Kevin: I told him that there was this one cool move where she powers down like a robot.
Michael Scott: Okay.
Kevin: Okay? But I- I am so sorry that I didn't tell you first.
Michael Scott: Well, don't let it happen again.
Kevin: [hysterical] You think that I would let this happen again?! No way, Jose! [bleep] you, Gabe!

Quote from Kelly

Kelly: Could you for once just let us enjoy a party instead of making it about all your issues?

Quote from Oscar

Oscar: I present to you the [air quotes] "rational consumer", as it were.

Quote from Jim

Jim: To be honest, I still can't believe he didn't call her back. Who doesn't call a dork like that back?

Quote from Oscar

Pam: Okay, everyone, I've tallied the votes, and the winner of the costume celebration spectacular and the Scranton Wilkes-Barre coupon book, Oscar Martinez.
[later, individually to camera:]
Kelly: If I have to vote for someone, I don't want it to be someone who can beat me.
Ryan: Shake things up. I'm a Nader guy.
Creed: Best Edward James Olmos costume I've ever seen. Like, freaky good.

Quote from Andy

Darryl: Sometimes it seems like it was better down in the warehouse, you know?
Andy: When I was a freshman in college, I worked at the student newspaper, the Cornell Daily Sun? This was at Cornell.
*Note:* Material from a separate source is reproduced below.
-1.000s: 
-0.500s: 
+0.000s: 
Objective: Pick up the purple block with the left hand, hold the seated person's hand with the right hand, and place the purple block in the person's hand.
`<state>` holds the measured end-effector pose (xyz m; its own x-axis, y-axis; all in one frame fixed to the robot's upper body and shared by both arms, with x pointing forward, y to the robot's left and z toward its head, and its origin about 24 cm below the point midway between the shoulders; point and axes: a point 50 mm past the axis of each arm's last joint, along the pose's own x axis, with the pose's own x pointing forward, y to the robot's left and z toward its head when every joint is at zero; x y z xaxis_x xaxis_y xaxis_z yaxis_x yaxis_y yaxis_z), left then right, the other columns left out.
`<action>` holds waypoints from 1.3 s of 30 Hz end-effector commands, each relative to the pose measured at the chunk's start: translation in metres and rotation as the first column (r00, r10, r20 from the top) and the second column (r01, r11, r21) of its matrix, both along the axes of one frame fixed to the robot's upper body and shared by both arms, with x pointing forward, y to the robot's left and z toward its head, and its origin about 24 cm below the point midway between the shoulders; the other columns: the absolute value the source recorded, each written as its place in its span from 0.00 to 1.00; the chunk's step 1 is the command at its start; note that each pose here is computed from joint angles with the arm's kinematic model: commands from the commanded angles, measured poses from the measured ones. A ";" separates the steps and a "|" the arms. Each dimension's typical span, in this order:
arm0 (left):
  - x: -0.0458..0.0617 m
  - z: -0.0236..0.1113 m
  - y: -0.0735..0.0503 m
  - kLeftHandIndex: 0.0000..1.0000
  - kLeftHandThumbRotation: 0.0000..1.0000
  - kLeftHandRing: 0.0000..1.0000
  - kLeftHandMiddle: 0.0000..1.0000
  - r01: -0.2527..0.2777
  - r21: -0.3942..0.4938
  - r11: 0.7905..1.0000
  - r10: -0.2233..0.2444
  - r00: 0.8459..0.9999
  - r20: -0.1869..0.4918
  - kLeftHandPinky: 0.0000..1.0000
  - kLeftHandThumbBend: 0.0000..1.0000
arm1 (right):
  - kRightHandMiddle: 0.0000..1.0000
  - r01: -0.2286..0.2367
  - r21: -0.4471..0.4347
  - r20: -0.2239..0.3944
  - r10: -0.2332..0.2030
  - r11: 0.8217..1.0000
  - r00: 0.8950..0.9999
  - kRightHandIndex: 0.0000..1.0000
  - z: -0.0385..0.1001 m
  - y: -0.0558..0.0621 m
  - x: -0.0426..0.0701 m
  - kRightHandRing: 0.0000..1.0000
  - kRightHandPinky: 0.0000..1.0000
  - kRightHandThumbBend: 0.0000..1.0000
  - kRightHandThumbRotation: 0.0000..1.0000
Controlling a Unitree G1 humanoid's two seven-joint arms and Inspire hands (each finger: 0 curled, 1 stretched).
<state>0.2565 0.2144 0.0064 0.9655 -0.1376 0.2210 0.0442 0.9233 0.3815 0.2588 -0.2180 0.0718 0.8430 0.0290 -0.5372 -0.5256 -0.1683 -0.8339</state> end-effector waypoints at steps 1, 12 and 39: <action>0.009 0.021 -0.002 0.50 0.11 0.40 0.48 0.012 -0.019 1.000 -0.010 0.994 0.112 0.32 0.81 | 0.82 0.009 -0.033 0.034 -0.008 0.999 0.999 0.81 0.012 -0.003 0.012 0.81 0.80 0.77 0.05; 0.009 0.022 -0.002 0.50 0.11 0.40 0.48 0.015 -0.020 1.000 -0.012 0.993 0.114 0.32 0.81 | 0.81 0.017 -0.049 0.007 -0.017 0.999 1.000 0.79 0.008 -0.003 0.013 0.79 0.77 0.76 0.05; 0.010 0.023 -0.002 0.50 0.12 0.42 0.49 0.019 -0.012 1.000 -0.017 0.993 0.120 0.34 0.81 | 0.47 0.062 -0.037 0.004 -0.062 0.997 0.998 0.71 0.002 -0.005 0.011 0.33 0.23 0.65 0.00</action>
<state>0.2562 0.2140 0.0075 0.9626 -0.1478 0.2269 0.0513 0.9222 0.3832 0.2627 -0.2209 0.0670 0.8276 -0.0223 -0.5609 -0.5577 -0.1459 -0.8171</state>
I had to write an op-ed column every day. "Bernard's Regards."
Darryl: This was your freshman year.
Andy: I started to ask myself, "Do I have big plans here?" I didn't want to become editor of that paper, so I got up and walked right out of Walter Bernard hall, and that's actually when I heard eight male voices, singing, unencumbered by instruments. I was hooked. So is becoming CEO of this company your a capella group? Come on, we're going to Danny's bar, Public School.